What does Myotonin protein kinase do?
What does Myotonin protein kinase do?
The DMPK gene provides instructions for making a protein called myotonic dystrophy protein kinase. This protein appears to play an important role in muscle, heart, and brain cells. The protein may be involved in communication within cells.
Is myotonic dystrophy gain of function?
Myotonic dystrophy (DM) is a complex, dominantly inherited, multisystem disorder and the archetypal example of an RNA gain-of-function disease.
What protein is affected by myotonic dystrophy?
The protein produced from the CNBP gene is found primarily in the heart and in skeletal muscles, where it helps regulate the function of other genes. Similar changes in the structure of the DMPK and CNBP genes cause myotonic dystrophy type 1 and type 2.
Where is the DMPK gene?
The dmpk gene product is a Ser/Thr protein kinase homologous to the MRCK p21-activated kinases and the Rho family of kinases….Myotonin-protein kinase.
| DMPK | ||
|---|---|---|
| Location (UCSC) | Chr 19: 45.77 – 45.78 Mb | Chr 7: 19.08 – 19.09 Mb |
| PubMed search | ||
| Wikidata | ||
| View/Edit Human View/Edit Mouse |
What is myotonia?
Myotonia is a medical term that refers to a neuromuscular condition in which the relaxation of a muscle is impaired. It can affect any muscle group. Repeated effort will be needed to relax the muscle, although the condition usually improves after the muscles have warmed-up.
What nucleotides cause myotonic dystrophy?
The genes responsible for myotonic dystrophy type 2 (DM2) are found on chromosome 3. The repeat sequences contain stretches of DNA in which four chemicals (abbreviated CCTG) on the Znf9 (zinc finger protein 9) gene are repeated. As in DM1, the disease occurs after the number of repeats exceeds a certain threshold.
What is RNA gain of function?
Over the last decade, toxic RNA gain-of-function has emerged as a new pathogenic mechanism, essentially for diseases caused by expanded repeat sequences. The molecular pathology of repeat expansion disorders is complex and other mechanisms have been shown to contribute to their pathogenesis.
Is CK elevated in myotonic dystrophy?
Individuals with DM may have mildly or moderately elevated levels of a muscle enzyme called creatine kinase or CK in their blood serum.
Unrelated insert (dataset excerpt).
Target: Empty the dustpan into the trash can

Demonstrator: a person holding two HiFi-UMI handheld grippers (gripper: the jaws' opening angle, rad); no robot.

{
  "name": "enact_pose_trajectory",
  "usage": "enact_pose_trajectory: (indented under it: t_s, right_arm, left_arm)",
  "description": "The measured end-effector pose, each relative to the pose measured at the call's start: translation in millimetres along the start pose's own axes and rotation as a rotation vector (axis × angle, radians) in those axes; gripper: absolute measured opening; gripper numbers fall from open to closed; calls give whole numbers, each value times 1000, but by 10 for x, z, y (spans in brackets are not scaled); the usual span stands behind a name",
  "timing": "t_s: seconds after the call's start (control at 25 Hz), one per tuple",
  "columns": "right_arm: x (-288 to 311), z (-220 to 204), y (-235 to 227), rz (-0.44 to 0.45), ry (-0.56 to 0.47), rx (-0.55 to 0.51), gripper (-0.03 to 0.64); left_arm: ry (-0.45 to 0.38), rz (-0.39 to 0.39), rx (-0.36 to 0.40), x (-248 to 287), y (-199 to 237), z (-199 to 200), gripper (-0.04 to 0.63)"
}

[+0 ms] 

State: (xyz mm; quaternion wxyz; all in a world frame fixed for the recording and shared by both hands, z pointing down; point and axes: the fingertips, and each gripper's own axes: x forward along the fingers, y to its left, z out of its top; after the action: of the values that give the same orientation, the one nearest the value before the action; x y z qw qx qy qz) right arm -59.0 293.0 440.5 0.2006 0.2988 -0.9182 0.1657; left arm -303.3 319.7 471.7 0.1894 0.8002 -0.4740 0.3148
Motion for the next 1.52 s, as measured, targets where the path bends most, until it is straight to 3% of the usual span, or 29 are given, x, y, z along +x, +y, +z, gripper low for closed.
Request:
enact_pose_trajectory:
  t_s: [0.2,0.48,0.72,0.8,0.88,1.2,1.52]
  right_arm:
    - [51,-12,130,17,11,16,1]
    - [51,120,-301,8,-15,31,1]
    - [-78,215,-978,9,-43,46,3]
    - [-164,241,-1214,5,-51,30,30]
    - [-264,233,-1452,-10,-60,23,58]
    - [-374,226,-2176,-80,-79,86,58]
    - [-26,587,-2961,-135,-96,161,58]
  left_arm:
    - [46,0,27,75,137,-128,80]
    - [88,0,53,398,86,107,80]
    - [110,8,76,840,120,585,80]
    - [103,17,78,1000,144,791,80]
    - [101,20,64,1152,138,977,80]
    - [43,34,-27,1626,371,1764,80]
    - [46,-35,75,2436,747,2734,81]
Some individuals have low levels of immunoglobulin G.
What muscles are affected by myotonic dystrophy?
Myotonic muscular dystrophy is a common multi-system disorder that affects the skeletal muscles (the muscles that move the limbs and trunk) as well as smooth muscles (the muscles that control the digestive system) and cardiac muscles of the heart.
What is the genetic code for dystrophin?
DMD, the largest known human gene, provides instructions for making a protein called dystrophin. This protein is located primarily in muscles used for movement (skeletal muscles) and in heart (cardiac) muscle.
What protein is affected by myotonia congenita?
Mutations in the CLCN1 gene cause myotonia congenita. The CLCN1 gene provides instructions for making a protein that is critical for the normal function of skeletal muscle cells. For the body to move normally, skeletal muscles must tense (contract) and relax in a coordinated way.
Why is myotonia congenita?
What causes myotonia congenita? This disease is caused by mutations in the gene for a chloride channel that’s necessary for shutting off the electrical excitation that causes muscle contraction.
What kind of enzyme is Myotonin protein kinase?
View/Edit Mouse. Myotonin-protein kinase (MT-PK) also known as myotonic dystrophy protein kinase (MDPK) or dystrophia myotonica protein kinase (DMK) is an enzyme that in humans is encoded by the DMPK gene. The dmpk gene product is a Ser/Thr protein kinase homologous to the MRCK p21-activated kinases and the Rho family of kinases.
Is the Myotonin protein kinase ( MT ) gene homologous to the DMPK gene?
Myotonin-protein kinase (MT-PK) also known as myotonic dystrophy protein kinase (MDPK) or dystrophia myotonica protein kinase (DMPK) is an enzyme that in humans is encoded by the DMPK gene. The dmpk gene product is a Ser/Thr protein kinase homologous to the MRCK p21-activated kinases and the Rho family of kinases.
How is myotonic dystrophy related to protein kinase?
For example, myotonic dystrophy protein kinase has been shown to turn off (inhibit) part of a muscle protein called myosin phosphatase. Myosin phosphatase is an enzyme that plays a role in muscle tensing (contraction) and relaxation.
How is Myotonin protein kinase related to GTPases?
Myotonin-protein kinase is a serine-threonine kinase that is closely related to other kinases that interact with members of the Rho family of small GTPases.